O impacto colateral da escassez de chips e semicondutores na cibersegurança

A atual falta de fornecimento que se prevê que se mantenha nos próximos dois anos, maioritariamente devido à realidade geopolítica e pandémica, elenca riscos que são neste momento impossíveis de contornar. Nomeadamente para as organizações que estão, directa ou indirectamente, a sofrer efeitos colaterais desta escassez de fornecimento.

Mas, se numa primeira análise o impacto mais visível e imediato é a incapacidade de obter ou substituir equipamentos e, consequentemente, existirem efeitos na operação que esses dispositivos suportam, não pode também ser ignorado o efeito colateral para a cibersegurança das organizações e das sociedades, atualmente, muito digitais. Além disso, deve também ser considerado o impacto que estes eventos têm no impedimento da criação de elementos seguros como smartcards ou chips de encriptação em hardware, cuja implementação é crucial para permitir operações de negócio. São exemplo os pagamentos seguros, em cartões de pagamento de débito e crédito, a comunicação móvel segura em SIMs/eSIMs, ou a conetividade Internet of Things (IoT) e a identificação de pessoas através de cartões de cidadão e passaportes nacionais.

É neste momento que grande parte das organizações se apercebe que uma gestão de risco eficaz não só do vetor de cibersegurança, mas também de continuidade de negócio é imprescindível. Este tema toma especial relevância quando estão em causa infraestruturas críticas e dispositivos industriais que suportam operações de grande importância em setores essenciais da nossa sociedade. É, inclusivamente, um problema tão relevante neste momento que os governos estão comprometidos em investir e definir políticas para aumento do fabrico ou implementação de capacidades para produção de chips, assim como criar condições para que as organizações possam ultrapassar estes problema.

No entanto, esta solução de capacitação local ou geograficamente circunscrita, por si só, é morosa e não confere as maiores capacidades a longo prazo. Sugere-se então, também, a análise da cadeia de valor dos fornecedores para se avaliar a capacidade de gestão de risco de falha de fornecimento com base na escassez de chips. Esta é fundamental para suportar os requisitos de cibersegurança de continuidade de gestão de vulnerabilidades e patching, assim como para dar continuidade de negócio.

Adicionalmente, com a crescente digitalização percebemos que, sendo a chave para a segurança dos componentes da IoT uma base sólida de hardware (chips e semicondutores), este tema tem um alcance temporal bastante amplo.

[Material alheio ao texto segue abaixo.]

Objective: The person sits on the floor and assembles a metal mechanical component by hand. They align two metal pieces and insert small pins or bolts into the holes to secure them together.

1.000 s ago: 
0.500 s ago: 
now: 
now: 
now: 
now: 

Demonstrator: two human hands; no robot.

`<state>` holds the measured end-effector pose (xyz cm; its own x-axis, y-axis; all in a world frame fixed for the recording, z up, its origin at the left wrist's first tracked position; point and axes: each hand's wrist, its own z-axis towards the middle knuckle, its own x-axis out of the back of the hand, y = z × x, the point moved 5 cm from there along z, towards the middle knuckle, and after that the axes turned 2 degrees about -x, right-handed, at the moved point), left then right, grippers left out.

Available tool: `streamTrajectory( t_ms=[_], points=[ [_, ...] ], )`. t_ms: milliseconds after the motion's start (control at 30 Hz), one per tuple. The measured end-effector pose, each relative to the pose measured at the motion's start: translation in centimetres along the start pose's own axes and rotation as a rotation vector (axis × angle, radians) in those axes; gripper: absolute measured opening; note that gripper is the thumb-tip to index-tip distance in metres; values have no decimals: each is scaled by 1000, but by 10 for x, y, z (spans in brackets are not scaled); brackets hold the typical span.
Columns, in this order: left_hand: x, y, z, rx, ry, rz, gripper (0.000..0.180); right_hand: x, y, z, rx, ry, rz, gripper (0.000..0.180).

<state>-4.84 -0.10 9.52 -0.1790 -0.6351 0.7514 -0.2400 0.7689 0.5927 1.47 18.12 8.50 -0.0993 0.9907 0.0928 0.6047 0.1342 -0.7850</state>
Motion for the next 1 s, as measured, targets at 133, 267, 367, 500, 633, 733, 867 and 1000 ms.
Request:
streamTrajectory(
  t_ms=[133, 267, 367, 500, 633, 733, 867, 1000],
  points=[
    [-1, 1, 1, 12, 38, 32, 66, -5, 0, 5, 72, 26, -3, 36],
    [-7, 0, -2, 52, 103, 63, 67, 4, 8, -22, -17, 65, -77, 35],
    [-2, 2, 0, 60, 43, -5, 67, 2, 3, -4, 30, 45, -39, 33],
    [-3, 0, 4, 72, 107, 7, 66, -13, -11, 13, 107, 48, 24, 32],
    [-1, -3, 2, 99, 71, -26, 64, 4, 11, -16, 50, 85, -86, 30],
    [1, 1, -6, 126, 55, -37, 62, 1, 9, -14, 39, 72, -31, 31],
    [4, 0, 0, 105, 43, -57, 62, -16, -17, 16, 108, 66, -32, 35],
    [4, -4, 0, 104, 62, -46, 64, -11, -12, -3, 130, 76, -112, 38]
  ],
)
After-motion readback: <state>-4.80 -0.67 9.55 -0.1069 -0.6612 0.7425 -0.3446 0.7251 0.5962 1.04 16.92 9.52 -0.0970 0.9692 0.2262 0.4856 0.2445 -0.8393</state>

A crescente diversidade e complexidade do ecossistema IoT cria mais desafios na integração e validação de componentes, assim como grandes investimentos em recursos de engenharia. Grande parte da segurança atual depende de uma implementação na fase de projeto (o tradicional by design), construindo hardware que incorpore controlos de segurança reforçados, assegurando que os dispositivos se mantêm protegidos durante todo o ciclo de vida.

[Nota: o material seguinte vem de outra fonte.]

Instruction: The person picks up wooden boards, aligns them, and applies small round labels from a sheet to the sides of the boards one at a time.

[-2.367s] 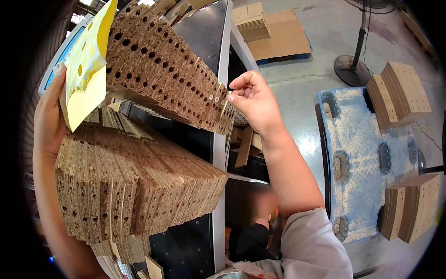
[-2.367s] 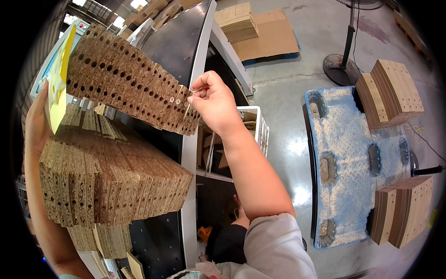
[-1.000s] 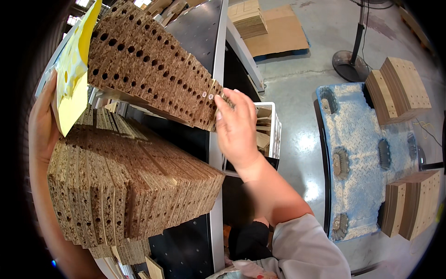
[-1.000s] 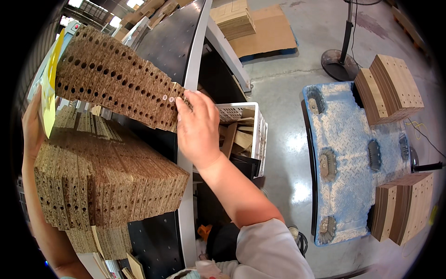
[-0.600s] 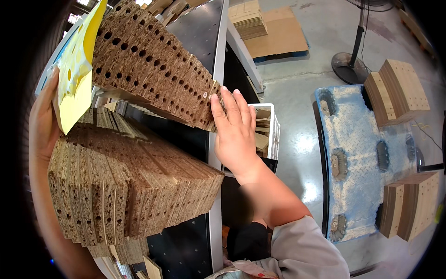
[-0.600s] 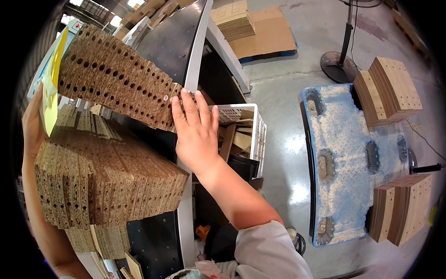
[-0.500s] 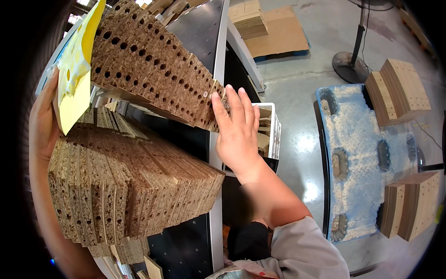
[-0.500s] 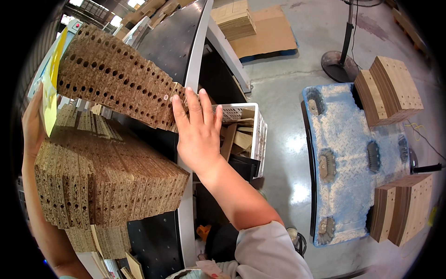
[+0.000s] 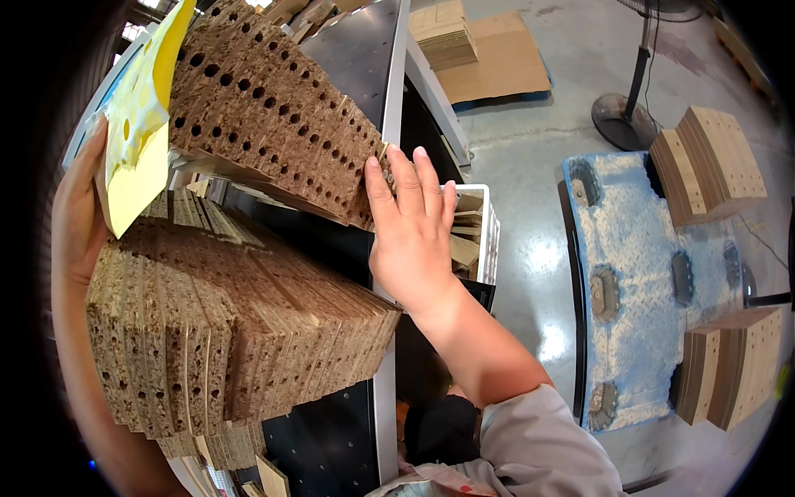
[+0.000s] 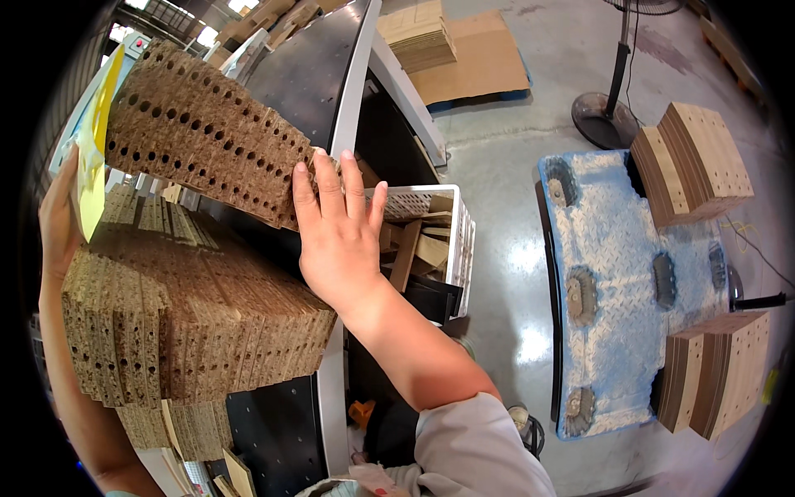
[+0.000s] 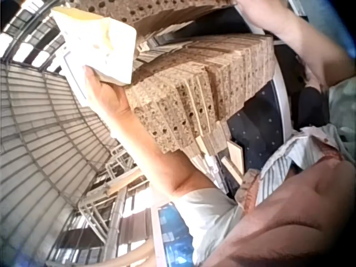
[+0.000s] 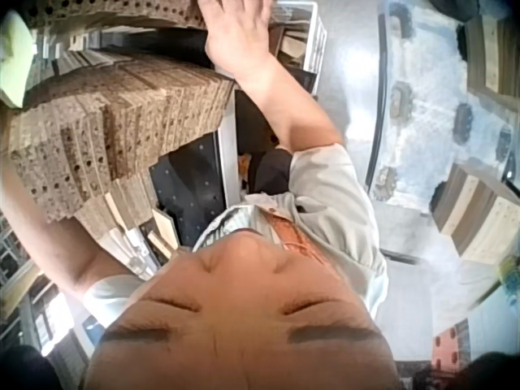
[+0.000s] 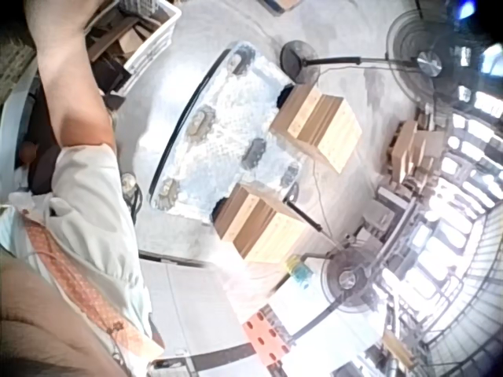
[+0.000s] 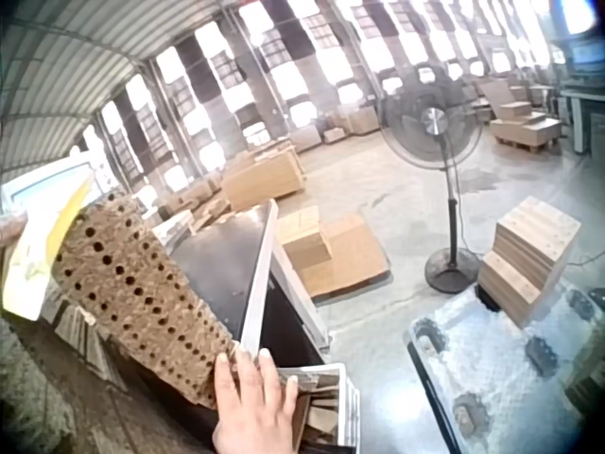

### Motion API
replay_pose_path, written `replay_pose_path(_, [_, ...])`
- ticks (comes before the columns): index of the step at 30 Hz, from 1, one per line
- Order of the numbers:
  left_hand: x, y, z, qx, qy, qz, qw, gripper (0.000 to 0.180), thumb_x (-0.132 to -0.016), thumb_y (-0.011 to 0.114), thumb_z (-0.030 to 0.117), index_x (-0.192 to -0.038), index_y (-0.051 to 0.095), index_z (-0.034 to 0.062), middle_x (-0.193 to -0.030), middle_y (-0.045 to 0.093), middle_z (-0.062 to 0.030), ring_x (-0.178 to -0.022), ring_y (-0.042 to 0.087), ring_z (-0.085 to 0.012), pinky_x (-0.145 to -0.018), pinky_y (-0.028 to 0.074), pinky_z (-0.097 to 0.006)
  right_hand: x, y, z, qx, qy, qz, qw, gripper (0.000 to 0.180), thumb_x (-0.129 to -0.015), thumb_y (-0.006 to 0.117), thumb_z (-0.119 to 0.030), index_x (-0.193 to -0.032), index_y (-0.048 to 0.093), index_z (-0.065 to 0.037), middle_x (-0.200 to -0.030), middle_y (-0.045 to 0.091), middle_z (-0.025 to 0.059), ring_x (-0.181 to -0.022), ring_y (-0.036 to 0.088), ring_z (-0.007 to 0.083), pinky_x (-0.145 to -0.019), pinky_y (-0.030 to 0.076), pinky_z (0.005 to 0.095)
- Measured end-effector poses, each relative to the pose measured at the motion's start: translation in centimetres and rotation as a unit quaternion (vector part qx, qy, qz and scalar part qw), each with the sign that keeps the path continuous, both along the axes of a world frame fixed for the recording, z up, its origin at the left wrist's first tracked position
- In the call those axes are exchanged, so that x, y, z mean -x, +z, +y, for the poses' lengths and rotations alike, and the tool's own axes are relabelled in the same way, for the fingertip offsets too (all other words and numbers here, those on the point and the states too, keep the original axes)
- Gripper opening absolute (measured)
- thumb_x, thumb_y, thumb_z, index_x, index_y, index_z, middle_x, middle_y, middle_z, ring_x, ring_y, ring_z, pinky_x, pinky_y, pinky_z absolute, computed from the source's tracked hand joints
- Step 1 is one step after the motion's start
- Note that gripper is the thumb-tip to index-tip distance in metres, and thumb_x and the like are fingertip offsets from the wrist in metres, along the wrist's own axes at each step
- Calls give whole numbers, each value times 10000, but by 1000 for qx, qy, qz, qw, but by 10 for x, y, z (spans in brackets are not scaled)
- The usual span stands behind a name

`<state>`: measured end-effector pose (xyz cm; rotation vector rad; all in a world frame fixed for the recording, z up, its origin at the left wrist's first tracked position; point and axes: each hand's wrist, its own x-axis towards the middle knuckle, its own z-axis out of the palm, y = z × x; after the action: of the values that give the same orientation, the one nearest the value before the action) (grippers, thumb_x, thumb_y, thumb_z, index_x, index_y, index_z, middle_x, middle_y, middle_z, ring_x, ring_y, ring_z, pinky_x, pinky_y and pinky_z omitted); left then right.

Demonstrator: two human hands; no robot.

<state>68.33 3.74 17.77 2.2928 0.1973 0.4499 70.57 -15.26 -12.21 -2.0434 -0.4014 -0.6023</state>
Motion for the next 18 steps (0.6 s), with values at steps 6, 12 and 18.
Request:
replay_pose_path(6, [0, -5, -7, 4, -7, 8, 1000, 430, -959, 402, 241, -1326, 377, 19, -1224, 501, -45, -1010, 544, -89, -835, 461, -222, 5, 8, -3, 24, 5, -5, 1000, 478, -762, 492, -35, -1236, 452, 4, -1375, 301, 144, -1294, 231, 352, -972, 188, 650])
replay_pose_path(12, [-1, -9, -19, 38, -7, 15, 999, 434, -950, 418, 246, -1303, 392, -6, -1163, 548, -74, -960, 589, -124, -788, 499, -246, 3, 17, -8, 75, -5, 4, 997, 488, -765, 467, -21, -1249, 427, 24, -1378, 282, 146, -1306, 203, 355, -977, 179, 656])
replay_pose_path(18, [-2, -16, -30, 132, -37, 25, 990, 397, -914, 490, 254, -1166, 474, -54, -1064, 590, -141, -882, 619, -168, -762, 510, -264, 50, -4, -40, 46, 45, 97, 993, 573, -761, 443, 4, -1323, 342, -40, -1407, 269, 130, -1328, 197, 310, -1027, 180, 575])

A realidade atual, onde os mercados globais funcionam numa perspetiva de continuidade e de suporte é, por si só, um vetor que deve entrar no processo de gestão de risco. Apesar de lateral, a problemática da implementação efetiva dos processos básicos de ciber-higiene é real e tem um impacto significativo na postura geral de cibersegurança da organização.

Vivemos tempos de inconsistência, de volatilidade e de incerteza onde, cada vez mais, verificamos que a cadeia de valor dos fornecedores de equipamentos que suportam operações e/ou processos críticos das organizações é também fundamental e deve ser tida como um vetor de análise de cibersegurança e continuidade de negócio.